Your instructions :: Please return every line of the records below that contains the word "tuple".

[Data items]
▬▬▬

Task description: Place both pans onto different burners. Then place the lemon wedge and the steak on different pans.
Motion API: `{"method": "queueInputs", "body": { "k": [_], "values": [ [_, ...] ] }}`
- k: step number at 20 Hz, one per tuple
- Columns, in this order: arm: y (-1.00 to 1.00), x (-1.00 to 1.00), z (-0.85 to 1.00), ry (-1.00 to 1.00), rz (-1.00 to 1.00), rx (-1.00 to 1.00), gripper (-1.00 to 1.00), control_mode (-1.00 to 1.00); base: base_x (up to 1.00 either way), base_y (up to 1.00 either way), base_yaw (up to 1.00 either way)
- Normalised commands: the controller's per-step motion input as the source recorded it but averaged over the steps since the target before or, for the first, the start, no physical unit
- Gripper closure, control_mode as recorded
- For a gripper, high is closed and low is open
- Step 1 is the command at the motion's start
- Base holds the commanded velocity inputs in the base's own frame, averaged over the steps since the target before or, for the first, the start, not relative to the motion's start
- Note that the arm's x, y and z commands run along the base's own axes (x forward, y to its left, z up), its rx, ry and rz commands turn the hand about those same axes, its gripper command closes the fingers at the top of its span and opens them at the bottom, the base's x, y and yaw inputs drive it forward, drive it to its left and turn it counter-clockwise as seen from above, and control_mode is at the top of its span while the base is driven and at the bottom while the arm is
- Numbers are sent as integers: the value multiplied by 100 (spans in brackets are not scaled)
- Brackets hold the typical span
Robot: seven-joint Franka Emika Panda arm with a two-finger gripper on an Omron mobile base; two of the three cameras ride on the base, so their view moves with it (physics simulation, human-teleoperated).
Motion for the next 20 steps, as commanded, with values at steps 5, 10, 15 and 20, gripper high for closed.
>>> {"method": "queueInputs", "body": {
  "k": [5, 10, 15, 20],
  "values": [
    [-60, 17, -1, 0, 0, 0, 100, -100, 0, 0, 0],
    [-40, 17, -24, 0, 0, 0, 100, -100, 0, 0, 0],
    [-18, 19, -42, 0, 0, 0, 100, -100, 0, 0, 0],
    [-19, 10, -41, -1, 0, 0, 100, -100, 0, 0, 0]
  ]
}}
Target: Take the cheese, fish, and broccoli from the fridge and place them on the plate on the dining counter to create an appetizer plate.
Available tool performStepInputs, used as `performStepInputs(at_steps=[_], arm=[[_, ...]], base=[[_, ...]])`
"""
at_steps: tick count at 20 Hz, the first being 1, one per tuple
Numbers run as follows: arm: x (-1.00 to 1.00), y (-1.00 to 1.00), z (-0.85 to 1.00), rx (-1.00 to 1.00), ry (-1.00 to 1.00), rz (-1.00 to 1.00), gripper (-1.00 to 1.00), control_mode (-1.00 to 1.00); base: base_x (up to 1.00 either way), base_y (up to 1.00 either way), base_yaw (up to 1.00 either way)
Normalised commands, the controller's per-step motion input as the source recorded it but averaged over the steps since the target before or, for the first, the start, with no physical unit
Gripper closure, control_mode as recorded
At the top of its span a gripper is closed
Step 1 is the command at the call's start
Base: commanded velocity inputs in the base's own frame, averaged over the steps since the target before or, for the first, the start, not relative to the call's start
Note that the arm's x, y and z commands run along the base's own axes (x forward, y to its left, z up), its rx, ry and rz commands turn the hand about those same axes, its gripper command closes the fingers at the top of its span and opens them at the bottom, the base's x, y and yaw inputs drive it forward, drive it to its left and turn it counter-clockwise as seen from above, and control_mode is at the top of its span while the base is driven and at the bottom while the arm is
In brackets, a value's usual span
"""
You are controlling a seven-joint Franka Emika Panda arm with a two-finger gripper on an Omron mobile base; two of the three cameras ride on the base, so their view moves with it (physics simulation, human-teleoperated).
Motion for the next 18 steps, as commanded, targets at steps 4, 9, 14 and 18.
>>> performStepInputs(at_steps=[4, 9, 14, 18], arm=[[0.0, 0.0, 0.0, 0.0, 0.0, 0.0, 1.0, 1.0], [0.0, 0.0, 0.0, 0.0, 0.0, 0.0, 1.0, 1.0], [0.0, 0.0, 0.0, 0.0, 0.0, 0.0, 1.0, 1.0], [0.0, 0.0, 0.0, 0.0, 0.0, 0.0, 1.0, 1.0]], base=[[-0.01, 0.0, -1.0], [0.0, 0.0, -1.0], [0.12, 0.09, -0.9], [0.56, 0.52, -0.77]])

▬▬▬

Solved problem ::
- k: step number at 20 Hz, one per tuple
at_steps: tick count at 20 Hz, the first being 1, one per tuple

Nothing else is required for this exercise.